IV. The Claims Against BDO, AmTrust’s Outside Auditor

Finally, we address the Appellants’ claims against AmTrust’s outside

auditor, BDO, under Section 11 of the Securities Act in connection with BDO’s

audit reports on AmTrust’s financial statements and its system of internal

controls over financial reporting for each of the years ending December 31, 2013–

15, and under Section 10(b) of the Exchange Act and Rule 10b-5 in connection

with its audit report for the year ending December 31, 2013 (“2013 Audit

Opinion”), which was included in AmTrust’s 2013 Form 10-K.

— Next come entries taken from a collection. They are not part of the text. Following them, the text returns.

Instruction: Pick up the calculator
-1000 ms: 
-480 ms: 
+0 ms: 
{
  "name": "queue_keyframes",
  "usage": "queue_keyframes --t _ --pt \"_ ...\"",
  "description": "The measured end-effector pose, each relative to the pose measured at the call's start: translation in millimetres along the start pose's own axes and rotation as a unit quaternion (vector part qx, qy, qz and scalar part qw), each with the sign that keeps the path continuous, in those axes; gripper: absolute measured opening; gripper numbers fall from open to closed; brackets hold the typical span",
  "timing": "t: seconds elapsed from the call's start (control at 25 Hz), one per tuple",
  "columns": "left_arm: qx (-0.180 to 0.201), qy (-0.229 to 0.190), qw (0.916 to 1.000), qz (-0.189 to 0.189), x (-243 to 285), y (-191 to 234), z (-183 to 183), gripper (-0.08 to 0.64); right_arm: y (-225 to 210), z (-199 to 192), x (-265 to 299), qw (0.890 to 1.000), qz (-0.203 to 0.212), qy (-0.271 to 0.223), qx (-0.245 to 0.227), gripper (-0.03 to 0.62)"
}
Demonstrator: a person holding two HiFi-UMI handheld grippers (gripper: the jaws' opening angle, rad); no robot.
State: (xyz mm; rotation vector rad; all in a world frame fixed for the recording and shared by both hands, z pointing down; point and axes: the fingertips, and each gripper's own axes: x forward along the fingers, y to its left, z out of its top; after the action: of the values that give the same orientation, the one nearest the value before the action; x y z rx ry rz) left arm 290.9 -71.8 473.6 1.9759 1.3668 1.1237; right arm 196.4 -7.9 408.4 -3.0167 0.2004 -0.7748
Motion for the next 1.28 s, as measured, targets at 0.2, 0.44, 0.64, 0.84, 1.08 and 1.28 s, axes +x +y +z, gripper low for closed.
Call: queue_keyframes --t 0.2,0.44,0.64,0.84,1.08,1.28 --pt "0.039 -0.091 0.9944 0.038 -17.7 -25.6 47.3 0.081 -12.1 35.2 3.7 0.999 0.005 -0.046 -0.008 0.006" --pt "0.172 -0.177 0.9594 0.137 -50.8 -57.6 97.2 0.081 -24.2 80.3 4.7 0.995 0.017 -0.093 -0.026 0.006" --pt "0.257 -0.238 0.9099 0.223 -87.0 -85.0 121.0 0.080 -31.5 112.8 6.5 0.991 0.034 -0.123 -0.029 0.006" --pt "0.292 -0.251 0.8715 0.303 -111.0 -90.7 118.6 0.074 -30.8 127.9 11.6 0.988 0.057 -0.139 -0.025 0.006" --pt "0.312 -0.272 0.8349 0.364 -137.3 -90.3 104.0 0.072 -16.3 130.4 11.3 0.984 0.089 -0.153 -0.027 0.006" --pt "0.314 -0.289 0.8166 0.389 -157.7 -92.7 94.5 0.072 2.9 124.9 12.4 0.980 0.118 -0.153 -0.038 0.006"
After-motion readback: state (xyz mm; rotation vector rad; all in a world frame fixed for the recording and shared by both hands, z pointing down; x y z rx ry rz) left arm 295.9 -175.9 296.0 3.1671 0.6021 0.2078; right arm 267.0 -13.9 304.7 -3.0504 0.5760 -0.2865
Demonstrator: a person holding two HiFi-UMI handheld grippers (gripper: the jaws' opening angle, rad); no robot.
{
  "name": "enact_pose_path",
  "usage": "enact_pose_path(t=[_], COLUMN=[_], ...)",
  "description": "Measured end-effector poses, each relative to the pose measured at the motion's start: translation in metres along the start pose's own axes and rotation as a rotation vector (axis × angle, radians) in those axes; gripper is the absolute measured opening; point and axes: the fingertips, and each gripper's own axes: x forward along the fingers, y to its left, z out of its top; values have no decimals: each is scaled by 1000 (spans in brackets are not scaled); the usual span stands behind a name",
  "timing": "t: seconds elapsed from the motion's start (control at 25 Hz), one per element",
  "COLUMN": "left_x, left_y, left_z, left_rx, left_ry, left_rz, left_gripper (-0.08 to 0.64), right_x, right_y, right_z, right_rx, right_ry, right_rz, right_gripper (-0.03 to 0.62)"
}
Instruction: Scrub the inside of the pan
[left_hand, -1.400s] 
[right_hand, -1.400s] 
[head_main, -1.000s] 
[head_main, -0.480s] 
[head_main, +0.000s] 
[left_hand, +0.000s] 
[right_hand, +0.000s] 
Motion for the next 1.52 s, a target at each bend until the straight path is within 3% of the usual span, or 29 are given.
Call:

We begin with the Securities Act claims. Section 11 provides in relevant

part that if “any part of the registration statement . . . contained an untrue

statement of material fact,” anyone acquiring the associated security may sue

“every accountant . . . who has with his consent been named as having prepared

or certified any part of the registration statement or . . . any report or valuation

45 which is used in connection with the registration statement.” 15 U.S.C.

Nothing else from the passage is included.